Diabetes Mellitus (DM) is a global epidemic and among the top ten leading causes of mortality (WHO, 2019), projected to rank seventh by 2030. The US National Diabetes Statistics Report (2021) states that 38.4 million Americans have diabetes. Dipeptidyl Peptidase-4 (DPP-4) is an FDA-approved target for type 2 diabetes mellitus (T2DM) treatment. However, current DPP-4 inhibitors are associated with adverse effects, including gastrointestinal issues, severe joint pain (FDA safety warning), nasopharyngitis, hypersensitivity, and nausea. Identifying novel inhibitors is crucial. Direct in vivo DPP-4 inhibition assessment is costly and impractical, making in silico IC50 prediction a viable alternative. Quantitative Structure-Activity Relationship (QSAR) modeling is a widely used computational approach for chemical substance assessment. We employ LTN, a neuro-symbolic approach, alongside DNN and transformers as baselines. DPP-4-related data is sourced from PubChem, ChEMBL, BindingDB, and GTP, comprising 6,563 bioactivity records (SMILES-based compounds with IC50 values) after deduplication and thresholding. A diverse set of features including descriptors (CDK Extended-PaDEL), fingerprints (Morgan), chemical language model embeddings (ChemBERTa2), LLaMa 3.2, and physicochemical properties is used to train the NeSyDPP4-QSAR model. The NeSyDPP4-QSAR model yielded the highest accuracy, incorporating CDKextended and Morgan fingerprints, with an accuracy of 0.9725, an F1-score of 0.9723, an ROC AUC of 0.9719, and an MCC of 0.9446. The performance was benchmarked against two standard baseline models: a deep neural network and a transformer. To ensure fair comparisons, DNN models used the equivalent attributes with the same dimension and network configuration as NeSyDPP4-QSAR. Our findings showed that integrating the Neuro-symbolic strategy (neural network-based learning and symbolic reasoning) holds immense potential for discovering drugs that can inhibit diabetes mellitus and classifying biological activities that inhibit it.

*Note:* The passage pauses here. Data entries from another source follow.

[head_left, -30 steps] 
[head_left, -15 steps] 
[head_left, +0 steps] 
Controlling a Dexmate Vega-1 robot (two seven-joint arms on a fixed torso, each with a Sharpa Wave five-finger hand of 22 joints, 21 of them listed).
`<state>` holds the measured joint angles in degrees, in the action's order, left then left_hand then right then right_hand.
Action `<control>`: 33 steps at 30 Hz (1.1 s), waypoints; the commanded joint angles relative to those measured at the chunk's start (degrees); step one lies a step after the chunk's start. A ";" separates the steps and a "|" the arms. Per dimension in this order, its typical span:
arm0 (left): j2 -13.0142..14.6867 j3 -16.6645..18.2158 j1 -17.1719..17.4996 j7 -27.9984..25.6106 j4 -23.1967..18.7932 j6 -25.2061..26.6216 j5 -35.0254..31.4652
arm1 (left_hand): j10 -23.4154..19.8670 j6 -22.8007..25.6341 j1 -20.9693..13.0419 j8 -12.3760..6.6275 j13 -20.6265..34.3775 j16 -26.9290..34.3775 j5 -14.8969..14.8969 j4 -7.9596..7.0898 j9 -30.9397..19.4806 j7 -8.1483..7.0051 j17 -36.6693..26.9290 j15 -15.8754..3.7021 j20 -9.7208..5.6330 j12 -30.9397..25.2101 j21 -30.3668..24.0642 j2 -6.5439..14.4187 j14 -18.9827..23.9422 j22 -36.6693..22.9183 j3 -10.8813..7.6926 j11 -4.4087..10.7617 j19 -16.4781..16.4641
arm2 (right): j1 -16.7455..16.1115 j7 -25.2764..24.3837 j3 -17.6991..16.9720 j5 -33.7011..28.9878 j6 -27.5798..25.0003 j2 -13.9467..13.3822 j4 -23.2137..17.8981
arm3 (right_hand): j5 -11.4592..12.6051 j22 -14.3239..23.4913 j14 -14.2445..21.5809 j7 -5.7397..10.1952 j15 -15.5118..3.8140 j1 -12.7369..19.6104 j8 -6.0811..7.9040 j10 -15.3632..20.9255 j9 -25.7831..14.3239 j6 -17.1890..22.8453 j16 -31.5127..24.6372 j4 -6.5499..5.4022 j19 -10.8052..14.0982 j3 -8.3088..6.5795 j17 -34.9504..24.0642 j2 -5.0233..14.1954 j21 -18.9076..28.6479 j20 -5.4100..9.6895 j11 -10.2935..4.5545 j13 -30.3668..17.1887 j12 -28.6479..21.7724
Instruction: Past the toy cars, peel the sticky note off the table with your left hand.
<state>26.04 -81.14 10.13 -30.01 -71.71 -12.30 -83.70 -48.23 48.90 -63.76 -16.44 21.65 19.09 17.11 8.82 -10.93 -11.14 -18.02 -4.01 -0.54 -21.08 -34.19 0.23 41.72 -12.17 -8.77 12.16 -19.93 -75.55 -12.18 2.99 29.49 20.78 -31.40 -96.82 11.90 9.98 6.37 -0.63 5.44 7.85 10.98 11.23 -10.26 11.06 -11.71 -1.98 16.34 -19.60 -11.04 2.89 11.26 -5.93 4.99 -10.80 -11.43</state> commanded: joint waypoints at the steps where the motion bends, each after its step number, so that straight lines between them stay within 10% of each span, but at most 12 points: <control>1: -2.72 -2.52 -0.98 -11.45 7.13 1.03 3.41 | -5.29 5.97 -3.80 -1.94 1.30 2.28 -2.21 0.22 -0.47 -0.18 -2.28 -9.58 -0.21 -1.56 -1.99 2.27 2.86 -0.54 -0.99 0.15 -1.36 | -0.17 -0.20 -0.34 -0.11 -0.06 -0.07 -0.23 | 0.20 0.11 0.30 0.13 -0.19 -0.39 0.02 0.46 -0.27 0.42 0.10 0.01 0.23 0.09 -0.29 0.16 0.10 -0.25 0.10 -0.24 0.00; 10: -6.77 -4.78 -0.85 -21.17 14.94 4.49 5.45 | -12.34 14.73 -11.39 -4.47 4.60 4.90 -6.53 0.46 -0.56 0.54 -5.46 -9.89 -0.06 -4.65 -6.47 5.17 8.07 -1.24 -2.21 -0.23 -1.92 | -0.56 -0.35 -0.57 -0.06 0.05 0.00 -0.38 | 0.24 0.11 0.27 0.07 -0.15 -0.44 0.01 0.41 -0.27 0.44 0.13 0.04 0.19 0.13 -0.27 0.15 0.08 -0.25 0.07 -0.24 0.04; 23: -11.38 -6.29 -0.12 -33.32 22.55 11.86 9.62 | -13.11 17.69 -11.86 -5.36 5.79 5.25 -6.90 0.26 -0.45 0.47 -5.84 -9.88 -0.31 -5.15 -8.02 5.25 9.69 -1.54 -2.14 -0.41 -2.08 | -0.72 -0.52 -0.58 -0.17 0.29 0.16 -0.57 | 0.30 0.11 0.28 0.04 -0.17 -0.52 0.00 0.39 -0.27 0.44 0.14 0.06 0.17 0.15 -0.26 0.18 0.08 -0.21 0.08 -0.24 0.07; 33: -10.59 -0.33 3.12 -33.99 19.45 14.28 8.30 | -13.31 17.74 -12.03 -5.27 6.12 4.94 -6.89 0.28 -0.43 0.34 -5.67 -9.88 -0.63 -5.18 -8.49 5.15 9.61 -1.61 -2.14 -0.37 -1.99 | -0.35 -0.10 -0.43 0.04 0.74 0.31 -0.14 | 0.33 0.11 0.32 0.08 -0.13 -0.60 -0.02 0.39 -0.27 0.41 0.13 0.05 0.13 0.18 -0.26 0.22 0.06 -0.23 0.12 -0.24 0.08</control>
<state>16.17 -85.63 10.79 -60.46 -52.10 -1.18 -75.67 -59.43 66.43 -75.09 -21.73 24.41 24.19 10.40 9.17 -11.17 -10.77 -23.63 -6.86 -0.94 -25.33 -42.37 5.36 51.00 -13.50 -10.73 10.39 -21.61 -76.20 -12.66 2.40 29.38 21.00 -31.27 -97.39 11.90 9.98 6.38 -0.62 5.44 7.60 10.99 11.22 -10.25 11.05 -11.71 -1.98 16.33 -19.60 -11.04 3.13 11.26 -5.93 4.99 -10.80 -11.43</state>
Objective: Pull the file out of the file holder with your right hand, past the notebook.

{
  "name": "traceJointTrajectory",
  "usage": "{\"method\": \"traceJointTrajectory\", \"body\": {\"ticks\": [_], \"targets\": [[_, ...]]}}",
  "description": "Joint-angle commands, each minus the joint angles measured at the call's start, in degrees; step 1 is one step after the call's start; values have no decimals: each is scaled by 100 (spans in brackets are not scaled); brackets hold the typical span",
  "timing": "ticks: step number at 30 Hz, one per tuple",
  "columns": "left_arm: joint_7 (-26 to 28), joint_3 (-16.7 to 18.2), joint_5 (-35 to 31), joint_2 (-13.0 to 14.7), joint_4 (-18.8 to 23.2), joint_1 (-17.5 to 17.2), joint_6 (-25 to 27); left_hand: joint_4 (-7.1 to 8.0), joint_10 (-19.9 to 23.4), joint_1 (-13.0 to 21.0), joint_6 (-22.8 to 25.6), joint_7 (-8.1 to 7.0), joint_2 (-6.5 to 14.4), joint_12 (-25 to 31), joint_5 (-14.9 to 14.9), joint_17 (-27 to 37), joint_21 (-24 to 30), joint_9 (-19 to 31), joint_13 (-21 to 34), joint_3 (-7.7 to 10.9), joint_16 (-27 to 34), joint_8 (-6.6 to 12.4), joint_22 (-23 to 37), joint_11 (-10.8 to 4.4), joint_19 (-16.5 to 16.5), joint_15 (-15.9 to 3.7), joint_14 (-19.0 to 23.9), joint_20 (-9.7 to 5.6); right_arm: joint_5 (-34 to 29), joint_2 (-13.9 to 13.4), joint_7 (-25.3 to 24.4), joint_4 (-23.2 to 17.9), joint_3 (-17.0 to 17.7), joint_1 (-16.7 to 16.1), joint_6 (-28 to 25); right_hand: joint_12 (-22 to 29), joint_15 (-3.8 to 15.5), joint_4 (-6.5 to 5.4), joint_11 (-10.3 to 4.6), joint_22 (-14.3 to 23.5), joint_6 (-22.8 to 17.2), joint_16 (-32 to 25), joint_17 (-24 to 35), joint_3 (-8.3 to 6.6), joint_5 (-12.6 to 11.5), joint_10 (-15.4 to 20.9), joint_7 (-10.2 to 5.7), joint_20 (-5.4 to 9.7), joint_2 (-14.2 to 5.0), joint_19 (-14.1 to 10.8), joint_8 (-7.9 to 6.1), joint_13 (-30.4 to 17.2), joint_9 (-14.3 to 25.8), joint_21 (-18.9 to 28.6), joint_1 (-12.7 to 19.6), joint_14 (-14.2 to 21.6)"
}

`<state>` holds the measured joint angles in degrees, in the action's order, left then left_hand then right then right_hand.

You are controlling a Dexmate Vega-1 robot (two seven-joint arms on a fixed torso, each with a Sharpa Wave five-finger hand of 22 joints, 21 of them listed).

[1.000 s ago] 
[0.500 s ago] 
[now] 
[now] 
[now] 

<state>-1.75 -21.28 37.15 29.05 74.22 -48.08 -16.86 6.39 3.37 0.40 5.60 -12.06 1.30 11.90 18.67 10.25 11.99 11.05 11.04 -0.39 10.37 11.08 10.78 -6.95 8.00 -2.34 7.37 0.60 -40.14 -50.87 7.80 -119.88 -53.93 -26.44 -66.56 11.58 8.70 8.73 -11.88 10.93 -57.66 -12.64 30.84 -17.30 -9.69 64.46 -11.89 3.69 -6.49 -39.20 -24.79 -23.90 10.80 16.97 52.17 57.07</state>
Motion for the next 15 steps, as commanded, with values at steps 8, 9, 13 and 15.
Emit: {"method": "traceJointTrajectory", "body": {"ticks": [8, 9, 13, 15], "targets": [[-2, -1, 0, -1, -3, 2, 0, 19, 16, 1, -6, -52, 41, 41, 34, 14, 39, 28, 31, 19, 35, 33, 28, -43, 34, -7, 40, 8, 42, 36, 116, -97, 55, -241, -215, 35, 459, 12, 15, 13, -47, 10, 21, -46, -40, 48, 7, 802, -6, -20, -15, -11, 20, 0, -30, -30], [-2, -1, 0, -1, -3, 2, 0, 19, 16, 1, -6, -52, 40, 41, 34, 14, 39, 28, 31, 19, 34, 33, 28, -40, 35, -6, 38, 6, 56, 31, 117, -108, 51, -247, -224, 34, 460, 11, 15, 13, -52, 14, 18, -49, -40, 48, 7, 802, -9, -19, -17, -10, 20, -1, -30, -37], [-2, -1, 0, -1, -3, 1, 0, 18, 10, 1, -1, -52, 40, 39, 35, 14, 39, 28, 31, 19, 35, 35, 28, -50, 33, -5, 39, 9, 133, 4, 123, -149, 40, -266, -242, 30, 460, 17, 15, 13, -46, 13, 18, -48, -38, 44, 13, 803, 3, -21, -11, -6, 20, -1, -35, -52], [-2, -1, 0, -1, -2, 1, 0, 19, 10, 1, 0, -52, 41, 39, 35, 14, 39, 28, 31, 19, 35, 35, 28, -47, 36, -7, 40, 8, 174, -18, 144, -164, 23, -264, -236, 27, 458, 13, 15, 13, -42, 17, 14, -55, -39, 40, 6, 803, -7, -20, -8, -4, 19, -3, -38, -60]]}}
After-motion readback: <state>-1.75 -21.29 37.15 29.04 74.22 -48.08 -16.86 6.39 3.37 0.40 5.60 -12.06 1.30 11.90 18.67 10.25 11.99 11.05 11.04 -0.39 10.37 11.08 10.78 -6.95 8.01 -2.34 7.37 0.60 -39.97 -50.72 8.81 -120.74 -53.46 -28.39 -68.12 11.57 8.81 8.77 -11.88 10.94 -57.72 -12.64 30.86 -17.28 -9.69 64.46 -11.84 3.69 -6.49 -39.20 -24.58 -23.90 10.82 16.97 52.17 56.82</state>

糖尿病(DM)是一种全球性流行病,是十大主要死因之一(世界卫生组织,2019年),预计到2030年将升至第七位。美国国家糖尿病统计报告(2021年)指出,有3840万美国人患有糖尿病。二肽基肽酶-4(DPP-4)是美国食品药品监督管理局(FDA)批准的用于2型糖尿病(T2DM)治疗的靶点。然而,目前的DPP-4抑制剂存在不良反应,包括胃肠道问题、严重关节疼痛(FDA安全警告)、鼻咽炎、过敏反应和恶心。因此,寻找新型抑制剂至关重要。直接在体内评估DPP-4抑制作用成本高昂且不切实际,使得通过计算机模拟预测IC50成为一种可行的替代方法。定量构效关系(QSAR)建模是一种广泛应用于化学物质评估的计算方法。我们采用基于神经符号的方法LTN,并将深度神经网络(DNN)和变压器模型作为基线进行比较。DPP-4相关数据来源于PubChem、ChEMBL、BindingDB和GTP,经过去重和阈值处理后,包含6563条生物活性记录(基于SMILES的化合物及其IC50值)。我们使用了一系列不同的特征,包括描述符(CDK Extended-PaDEL)、指纹(Morgan)、化学语言模型嵌入(ChemBERTa2)、LLaMa 3.2以及物理化学性质,来训练NeSyDPP4-QSAR模型。NeSyDPP4-QSAR模型结合CDKextended和Morgan指纹,获得了最高的准确率,其准确率为0.9725,F1分数为0.9723,ROC曲线下面积(ROC AUC)为0.9719,马修斯相关系数(MCC)为0.9446。该模型的性能以两个标准基线模型为基准进行评估:深度神经网络和变压器模型。为确保公平比较,DNN模型使用了与NeSyDPP4-QSAR相同维度和网络配置的等效属性。我们的研究结果表明,整合神经符号策略(基于神经网络的学习和符号推理)在发现能够抑制糖尿病的药物以及对抑制糖尿病的生物活性进行分类方面具有巨大潜力。